## Aim of the task
Here are the records. Write out exactly the lines between the one holding "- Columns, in" and the one holding "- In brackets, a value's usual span", inclusive.
#### Provided material
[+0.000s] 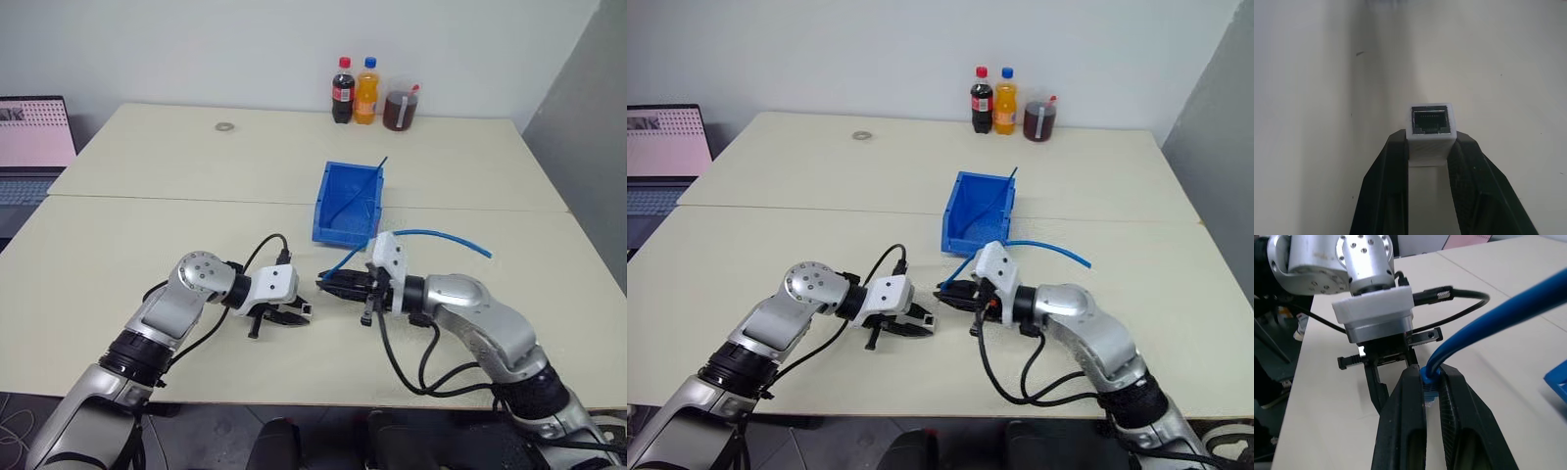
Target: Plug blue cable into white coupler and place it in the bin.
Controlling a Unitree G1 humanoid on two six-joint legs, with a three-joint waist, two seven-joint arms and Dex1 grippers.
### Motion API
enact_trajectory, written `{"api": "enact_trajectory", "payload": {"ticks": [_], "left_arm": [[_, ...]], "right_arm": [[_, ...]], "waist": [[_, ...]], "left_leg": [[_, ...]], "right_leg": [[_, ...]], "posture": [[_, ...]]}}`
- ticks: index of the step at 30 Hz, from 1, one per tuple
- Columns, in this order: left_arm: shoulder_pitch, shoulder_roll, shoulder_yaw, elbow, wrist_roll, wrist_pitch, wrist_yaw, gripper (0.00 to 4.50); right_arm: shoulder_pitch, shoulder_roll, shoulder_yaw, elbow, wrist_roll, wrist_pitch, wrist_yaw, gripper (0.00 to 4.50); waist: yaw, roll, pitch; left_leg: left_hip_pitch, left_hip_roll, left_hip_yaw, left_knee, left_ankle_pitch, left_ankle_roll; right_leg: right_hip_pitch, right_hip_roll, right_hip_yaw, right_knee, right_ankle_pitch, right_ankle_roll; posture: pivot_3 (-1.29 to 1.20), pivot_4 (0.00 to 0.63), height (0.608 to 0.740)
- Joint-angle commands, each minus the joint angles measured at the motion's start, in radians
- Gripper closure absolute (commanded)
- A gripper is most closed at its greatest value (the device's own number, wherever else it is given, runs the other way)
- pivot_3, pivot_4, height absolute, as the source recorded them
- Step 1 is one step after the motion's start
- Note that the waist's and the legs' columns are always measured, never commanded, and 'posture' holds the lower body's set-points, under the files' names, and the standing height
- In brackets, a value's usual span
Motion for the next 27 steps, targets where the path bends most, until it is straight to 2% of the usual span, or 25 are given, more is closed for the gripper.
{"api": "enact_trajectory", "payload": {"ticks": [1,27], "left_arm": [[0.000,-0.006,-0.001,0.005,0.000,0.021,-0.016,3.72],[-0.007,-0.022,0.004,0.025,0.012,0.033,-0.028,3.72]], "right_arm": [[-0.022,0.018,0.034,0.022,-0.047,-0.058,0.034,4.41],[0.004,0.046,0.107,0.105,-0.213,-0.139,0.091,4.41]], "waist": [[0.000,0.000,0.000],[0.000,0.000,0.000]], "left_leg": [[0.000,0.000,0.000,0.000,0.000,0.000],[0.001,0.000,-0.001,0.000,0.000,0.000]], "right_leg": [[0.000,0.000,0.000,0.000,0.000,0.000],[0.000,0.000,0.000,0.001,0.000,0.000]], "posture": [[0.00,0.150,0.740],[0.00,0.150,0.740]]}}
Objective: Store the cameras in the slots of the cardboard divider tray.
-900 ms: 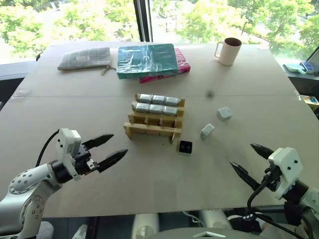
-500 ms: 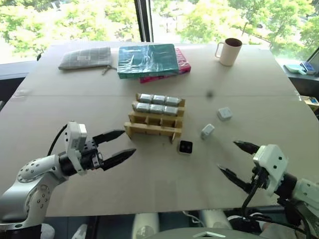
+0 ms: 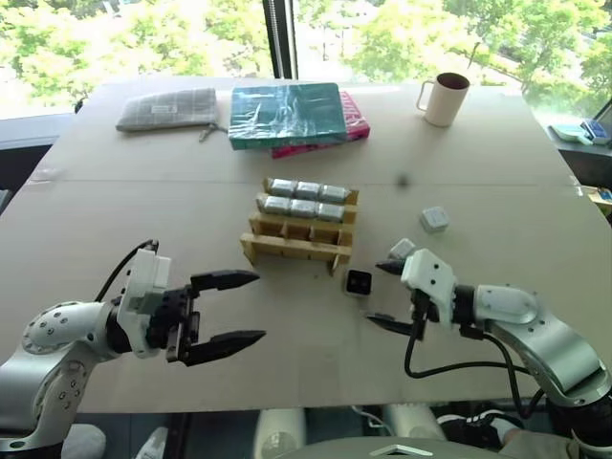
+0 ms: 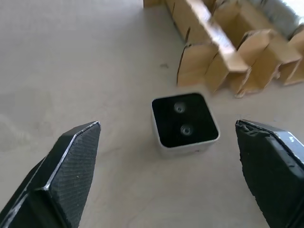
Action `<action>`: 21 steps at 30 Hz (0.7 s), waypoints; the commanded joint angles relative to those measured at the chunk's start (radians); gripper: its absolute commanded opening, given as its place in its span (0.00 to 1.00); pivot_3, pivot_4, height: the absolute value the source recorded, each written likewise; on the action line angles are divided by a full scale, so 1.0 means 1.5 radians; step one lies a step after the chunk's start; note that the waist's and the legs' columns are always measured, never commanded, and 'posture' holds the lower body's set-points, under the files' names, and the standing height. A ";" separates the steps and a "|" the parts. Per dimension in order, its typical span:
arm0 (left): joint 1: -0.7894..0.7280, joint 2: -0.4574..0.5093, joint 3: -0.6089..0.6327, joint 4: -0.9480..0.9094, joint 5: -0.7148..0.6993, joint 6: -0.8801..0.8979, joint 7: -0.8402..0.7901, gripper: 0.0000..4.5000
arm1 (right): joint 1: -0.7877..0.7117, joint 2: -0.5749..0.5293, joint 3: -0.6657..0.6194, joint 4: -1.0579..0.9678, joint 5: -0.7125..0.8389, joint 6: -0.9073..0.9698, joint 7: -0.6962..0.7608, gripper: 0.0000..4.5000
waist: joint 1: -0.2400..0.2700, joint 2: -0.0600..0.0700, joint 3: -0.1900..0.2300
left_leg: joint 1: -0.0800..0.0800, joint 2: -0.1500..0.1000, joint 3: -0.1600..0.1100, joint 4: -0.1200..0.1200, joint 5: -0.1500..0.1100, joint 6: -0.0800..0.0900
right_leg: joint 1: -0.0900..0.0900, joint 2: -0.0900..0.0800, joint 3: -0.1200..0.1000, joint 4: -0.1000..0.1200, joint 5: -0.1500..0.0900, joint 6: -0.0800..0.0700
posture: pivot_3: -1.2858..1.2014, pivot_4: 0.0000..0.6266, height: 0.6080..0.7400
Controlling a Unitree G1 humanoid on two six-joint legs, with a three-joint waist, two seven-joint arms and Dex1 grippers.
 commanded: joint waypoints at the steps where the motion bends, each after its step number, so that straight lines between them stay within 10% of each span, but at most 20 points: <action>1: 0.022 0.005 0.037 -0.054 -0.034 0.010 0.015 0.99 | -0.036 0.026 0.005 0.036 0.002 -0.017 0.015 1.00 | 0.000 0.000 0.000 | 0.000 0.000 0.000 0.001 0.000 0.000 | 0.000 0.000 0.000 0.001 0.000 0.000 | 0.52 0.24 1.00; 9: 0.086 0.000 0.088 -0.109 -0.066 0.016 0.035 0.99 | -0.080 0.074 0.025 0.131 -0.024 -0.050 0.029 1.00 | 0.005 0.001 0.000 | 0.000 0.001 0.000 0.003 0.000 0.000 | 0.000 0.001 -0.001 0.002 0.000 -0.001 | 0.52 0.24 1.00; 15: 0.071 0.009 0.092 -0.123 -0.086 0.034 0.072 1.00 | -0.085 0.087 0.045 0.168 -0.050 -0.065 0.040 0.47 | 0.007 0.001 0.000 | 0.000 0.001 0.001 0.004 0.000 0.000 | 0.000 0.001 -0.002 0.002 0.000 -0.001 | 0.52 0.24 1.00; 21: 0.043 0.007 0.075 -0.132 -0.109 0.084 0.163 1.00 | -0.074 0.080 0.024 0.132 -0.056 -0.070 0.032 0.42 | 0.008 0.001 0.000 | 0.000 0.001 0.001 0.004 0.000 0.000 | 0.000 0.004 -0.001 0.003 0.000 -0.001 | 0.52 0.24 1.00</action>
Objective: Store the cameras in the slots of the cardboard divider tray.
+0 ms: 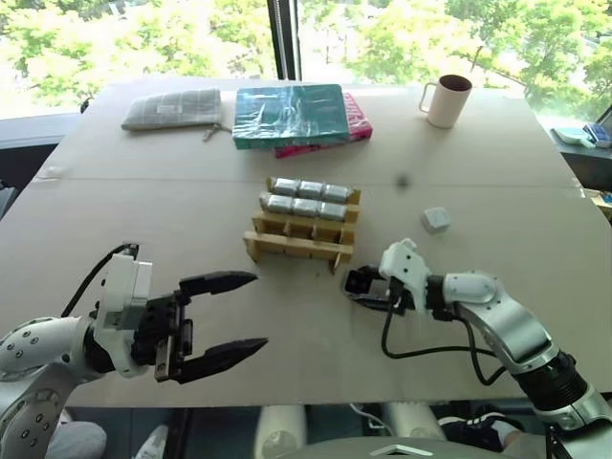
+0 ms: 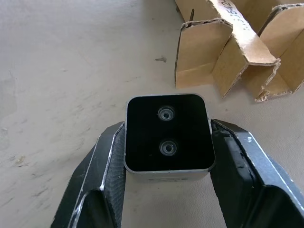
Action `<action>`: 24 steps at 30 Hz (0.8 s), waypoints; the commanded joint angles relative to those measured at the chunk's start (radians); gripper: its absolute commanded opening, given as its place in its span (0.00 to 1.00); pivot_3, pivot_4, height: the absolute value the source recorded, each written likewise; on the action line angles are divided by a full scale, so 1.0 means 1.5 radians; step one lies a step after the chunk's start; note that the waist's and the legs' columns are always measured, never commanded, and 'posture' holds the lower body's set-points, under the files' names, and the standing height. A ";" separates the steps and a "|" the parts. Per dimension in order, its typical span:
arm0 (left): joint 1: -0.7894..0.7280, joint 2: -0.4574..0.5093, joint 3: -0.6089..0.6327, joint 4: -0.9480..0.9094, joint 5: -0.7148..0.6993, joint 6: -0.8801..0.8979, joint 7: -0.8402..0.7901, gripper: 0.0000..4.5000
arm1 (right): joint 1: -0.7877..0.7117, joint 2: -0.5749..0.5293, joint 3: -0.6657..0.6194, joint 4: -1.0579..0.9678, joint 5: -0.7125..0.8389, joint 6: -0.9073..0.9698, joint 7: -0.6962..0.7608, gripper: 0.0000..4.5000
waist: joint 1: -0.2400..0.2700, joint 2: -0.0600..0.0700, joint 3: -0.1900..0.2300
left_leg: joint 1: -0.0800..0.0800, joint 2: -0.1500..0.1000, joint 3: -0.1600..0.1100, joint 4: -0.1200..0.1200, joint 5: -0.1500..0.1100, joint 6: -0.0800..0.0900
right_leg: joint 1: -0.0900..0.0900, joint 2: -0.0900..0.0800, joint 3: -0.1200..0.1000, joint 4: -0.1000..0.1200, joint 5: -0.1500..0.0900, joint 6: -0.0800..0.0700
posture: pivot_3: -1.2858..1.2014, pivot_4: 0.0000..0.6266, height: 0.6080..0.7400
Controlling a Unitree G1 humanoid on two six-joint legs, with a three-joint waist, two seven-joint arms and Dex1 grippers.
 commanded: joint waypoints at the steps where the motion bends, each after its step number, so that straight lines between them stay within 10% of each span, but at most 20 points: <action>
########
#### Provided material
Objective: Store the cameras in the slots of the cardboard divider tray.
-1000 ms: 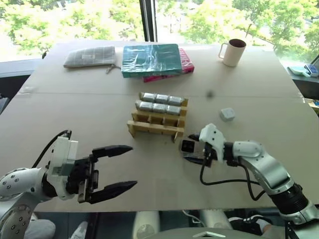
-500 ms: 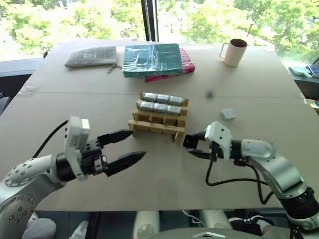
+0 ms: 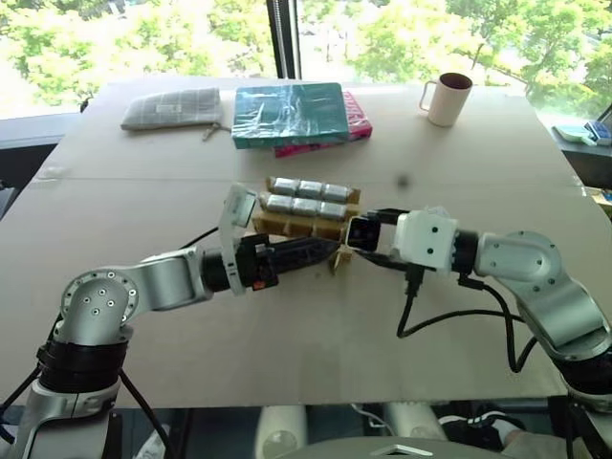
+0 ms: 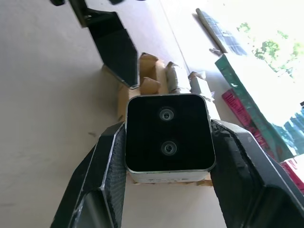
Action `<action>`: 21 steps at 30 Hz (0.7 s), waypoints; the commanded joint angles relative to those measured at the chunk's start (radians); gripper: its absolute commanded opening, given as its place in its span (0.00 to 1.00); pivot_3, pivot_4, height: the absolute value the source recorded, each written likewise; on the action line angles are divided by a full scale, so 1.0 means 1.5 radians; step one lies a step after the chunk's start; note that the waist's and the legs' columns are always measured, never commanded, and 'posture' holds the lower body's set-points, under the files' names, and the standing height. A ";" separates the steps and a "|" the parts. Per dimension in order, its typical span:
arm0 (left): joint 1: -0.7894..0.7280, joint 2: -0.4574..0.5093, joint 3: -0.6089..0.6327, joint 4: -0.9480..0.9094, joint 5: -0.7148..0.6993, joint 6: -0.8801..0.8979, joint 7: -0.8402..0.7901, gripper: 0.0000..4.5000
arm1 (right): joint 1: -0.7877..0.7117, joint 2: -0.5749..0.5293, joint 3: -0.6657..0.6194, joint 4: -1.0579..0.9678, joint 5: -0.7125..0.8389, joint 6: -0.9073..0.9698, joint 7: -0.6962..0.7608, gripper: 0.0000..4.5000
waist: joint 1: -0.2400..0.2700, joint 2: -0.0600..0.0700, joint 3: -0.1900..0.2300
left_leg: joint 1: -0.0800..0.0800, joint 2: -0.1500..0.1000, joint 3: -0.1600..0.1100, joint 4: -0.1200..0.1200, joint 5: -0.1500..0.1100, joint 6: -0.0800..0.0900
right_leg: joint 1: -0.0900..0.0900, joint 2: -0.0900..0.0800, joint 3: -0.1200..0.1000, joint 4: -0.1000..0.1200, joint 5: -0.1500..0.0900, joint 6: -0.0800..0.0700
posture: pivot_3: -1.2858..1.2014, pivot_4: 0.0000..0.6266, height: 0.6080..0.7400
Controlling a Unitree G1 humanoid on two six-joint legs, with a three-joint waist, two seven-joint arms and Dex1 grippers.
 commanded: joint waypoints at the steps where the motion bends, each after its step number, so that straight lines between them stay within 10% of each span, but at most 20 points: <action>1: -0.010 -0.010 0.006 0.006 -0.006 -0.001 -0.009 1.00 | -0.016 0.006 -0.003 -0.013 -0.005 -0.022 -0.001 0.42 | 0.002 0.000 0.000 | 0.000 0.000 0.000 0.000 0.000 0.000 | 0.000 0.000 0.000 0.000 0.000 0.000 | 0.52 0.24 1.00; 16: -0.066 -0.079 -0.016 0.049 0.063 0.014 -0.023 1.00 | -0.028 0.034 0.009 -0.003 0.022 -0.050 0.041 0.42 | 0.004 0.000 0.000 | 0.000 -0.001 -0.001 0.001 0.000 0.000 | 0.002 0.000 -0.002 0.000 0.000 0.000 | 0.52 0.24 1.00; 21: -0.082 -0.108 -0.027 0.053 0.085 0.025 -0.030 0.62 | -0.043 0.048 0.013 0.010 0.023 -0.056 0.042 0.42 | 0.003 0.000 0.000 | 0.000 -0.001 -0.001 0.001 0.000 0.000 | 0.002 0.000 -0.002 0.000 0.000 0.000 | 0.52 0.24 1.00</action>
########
## Exercise solution
- Columns, in this order: left_arm: shoulder_pitch, shoulder_roll, shoulder_yaw, elbow, wrist_roll, wrist_pitch, wrist_yaw, gripper (0.00 to 4.50); right_arm: shoulder_pitch, shoulder_roll, shoulder_yaw, elbow, wrist_roll, wrist_pitch, wrist_yaw, gripper (0.00 to 4.50); waist: yaw, roll, pitch; left_leg: left_hip_pitch, left_hip_roll, left_hip_yaw, left_knee, left_ankle_pitch, left_ankle_roll; right_leg: right_hip_pitch, right_hip_roll, right_hip_yaw, right_knee, right_ankle_pitch, right_ankle_roll; posture: pivot_3 (-1.29 to 1.20), pivot_4 (0.00 to 0.63), height (0.608 to 0.740)
- Joint-angle commands, each minus the joint angles measured at the motion's start, in radians
- Gripper closure absolute (commanded)
- A gripper is most closed at its greatest value (the device's own number, wherever else it is given, runs the other way)
- pivot_3, pivot_4, height absolute, as the source recorded them
- Step 1 is one step after the motion's start
- Note that the waist's and the legs' columns are always measured, never commanded, and 'posture' holds the lower body's set-points, under the files' names, and the standing height
- In brackets, a value's usual span

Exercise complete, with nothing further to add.